Start of TASK DATA

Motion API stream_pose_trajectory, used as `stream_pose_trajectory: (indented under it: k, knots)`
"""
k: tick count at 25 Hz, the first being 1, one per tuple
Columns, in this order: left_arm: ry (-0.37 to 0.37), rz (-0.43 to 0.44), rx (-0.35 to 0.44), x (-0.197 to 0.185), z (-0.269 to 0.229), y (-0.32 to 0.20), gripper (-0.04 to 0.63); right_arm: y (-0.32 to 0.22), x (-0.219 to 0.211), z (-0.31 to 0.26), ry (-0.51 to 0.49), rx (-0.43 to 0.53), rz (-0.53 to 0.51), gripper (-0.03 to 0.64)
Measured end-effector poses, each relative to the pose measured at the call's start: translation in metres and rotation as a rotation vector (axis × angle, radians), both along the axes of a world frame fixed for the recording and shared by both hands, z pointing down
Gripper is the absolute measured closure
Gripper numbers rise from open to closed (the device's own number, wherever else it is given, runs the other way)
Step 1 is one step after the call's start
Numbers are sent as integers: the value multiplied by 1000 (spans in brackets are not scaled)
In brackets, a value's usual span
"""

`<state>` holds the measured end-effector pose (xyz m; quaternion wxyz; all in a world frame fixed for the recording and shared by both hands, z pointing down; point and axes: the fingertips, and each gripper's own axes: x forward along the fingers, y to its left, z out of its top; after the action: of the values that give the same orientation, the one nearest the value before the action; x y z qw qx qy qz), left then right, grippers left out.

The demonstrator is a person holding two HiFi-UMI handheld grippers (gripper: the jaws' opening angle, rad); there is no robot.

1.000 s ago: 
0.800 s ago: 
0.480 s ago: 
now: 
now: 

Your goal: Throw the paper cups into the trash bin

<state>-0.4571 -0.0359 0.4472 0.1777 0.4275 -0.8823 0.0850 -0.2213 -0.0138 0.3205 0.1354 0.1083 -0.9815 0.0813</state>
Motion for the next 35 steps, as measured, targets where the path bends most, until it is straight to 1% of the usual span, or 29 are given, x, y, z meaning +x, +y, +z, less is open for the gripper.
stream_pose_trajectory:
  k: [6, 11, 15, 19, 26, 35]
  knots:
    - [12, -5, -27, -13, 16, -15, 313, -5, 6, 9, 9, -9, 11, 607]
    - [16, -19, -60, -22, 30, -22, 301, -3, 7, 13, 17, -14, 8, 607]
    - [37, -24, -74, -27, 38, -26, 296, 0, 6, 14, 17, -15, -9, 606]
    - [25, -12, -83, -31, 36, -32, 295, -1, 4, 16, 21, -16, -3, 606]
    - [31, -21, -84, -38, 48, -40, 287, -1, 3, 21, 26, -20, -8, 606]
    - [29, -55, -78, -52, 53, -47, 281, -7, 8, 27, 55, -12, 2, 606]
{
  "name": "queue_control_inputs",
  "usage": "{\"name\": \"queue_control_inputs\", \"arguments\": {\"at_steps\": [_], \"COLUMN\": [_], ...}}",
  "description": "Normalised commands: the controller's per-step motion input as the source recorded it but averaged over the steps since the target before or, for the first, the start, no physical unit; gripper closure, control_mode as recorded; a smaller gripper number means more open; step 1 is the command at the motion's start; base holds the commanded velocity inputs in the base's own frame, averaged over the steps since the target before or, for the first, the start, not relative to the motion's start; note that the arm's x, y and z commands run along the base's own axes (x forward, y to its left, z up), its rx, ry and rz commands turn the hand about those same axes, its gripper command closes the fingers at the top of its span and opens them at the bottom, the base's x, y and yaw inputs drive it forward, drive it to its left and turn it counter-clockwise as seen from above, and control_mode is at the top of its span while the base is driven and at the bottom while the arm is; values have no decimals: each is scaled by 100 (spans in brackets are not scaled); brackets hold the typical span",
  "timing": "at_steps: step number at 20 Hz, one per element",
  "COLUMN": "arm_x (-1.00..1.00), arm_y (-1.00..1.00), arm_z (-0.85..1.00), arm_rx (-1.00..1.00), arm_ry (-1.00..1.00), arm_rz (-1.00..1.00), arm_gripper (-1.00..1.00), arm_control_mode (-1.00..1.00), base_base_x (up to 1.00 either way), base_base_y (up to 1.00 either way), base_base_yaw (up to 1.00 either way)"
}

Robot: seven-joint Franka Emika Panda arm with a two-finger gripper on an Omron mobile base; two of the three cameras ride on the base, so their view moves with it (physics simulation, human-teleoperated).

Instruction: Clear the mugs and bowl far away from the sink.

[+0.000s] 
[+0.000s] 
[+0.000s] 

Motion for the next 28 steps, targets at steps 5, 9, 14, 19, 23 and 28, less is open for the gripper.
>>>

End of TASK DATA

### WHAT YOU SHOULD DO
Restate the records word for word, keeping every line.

### SOLUTION BELOW
Motion API stream_pose_trajectory, used as `stream_pose_trajectory: (indented under it: k, knots)`
"""
k: tick count at 25 Hz, the first being 1, one per tuple
Columns, in this order: left_arm: ry (-0.37 to 0.37), rz (-0.43 to 0.44), rx (-0.35 to 0.44), x (-0.197 to 0.185), z (-0.269 to 0.229), y (-0.32 to 0.20), gripper (-0.04 to 0.63); right_arm: y (-0.32 to 0.22), x (-0.219 to 0.211), z (-0.31 to 0.26), ry (-0.51 to 0.49), rx (-0.43 to 0.53), rz (-0.53 to 0.51), gripper (-0.03 to 0.64)
Measured end-effector poses, each relative to the pose measured at the call's start: translation in metres and rotation as a rotation vector (axis × angle, radians), both along the axes of a world frame fixed for the recording and shared by both hands, z pointing down
Gripper is the absolute measured closure
Gripper numbers rise from open to closed (the device's own number, wherever else it is given, runs the other way)
Step 1 is one step after the call's start
Numbers are sent as integers: the value multiplied by 1000 (spans in brackets are not scaled)
In brackets, a value's usual span
"""

`<state>` holds the measured end-effector pose (xyz m; quaternion wxyz; all in a world frame fixed for the recording and shared by both hands, z pointing down; point and axes: the fingertips, and each gripper's own axes: x forward along the fingers, y to its left, z out of its top; after the action: of the values that give the same orientation, the one nearest the value before the action; x y z qw qx qy qz), left then right, grippers left out.

The demonstrator is a person holding two HiFi-UMI handheld grippers (gripper: the jaws' opening angle, rad); there is no robot.

1.000 s ago: 
0.800 s ago: 
0.480 s ago: 
now: 
now: 

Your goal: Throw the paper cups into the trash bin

<state>-0.4571 -0.0359 0.4472 0.1777 0.4275 -0.8823 0.0850 -0.2213 -0.0138 0.3205 0.1354 0.1083 -0.9815 0.0813</state>
Motion for the next 35 steps, as measured, targets where the path bends most, until it is straight to 1% of the usual span, or 29 are given, x, y, z meaning +x, +y, +z, less is open for the gripper.
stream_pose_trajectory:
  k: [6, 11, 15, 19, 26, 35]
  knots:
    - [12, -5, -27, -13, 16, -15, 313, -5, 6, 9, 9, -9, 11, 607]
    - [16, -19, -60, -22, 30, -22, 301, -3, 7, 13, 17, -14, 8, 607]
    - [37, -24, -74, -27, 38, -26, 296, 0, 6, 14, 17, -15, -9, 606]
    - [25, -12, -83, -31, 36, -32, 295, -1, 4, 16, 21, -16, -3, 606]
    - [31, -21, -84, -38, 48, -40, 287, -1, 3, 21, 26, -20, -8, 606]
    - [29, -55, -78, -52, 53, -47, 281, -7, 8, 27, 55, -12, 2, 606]
{
  "name": "queue_control_inputs",
  "usage": "{\"name\": \"queue_control_inputs\", \"arguments\": {\"at_steps\": [_], \"COLUMN\": [_], ...}}",
  "description": "Normalised commands: the controller's per-step motion input as the source recorded it but averaged over the steps since the target before or, for the first, the start, no physical unit; gripper closure, control_mode as recorded; a smaller gripper number means more open; step 1 is the command at the motion's start; base holds the commanded velocity inputs in the base's own frame, averaged over the steps since the target before or, for the first, the start, not relative to the motion's start; note that the arm's x, y and z commands run along the base's own axes (x forward, y to its left, z up), its rx, ry and rz commands turn the hand about those same axes, its gripper command closes the fingers at the top of its span and opens them at the bottom, the base's x, y and yaw inputs drive it forward, drive it to its left and turn it counter-clockwise as seen from above, and control_mode is at the top of its span while the base is driven and at the bottom while the arm is; values have no decimals: each is scaled by 100 (spans in brackets are not scaled); brackets hold the typical span",
  "timing": "at_steps: step number at 20 Hz, one per element",
  "COLUMN": "arm_x (-1.00..1.00), arm_y (-1.00..1.00), arm_z (-0.85..1.00), arm_rx (-1.00..1.00), arm_ry (-1.00..1.00), arm_rz (-1.00..1.00), arm_gripper (-1.00..1.00), arm_control_mode (-1.00..1.00), base_base_x (up to 1.00 either way), base_base_y (up to 1.00 either way), base_base_yaw (up to 1.00 either way)"
}

Robot: seven-joint Franka Emika Panda arm with a two-finger gripper on an Omron mobile base; two of the three cameras ride on the base, so their view moves with it (physics simulation, human-teleoperated).

Instruction: Clear the mugs and bowl far away from the sink.

[+0.000s] 
[+0.000s] 
[+0.000s] 

Motion for the next 28 steps, targets at steps 5, 9, 14, 19, 23 and 28, less is open for the gripper.
>>>

At this stage, the exercise is finished.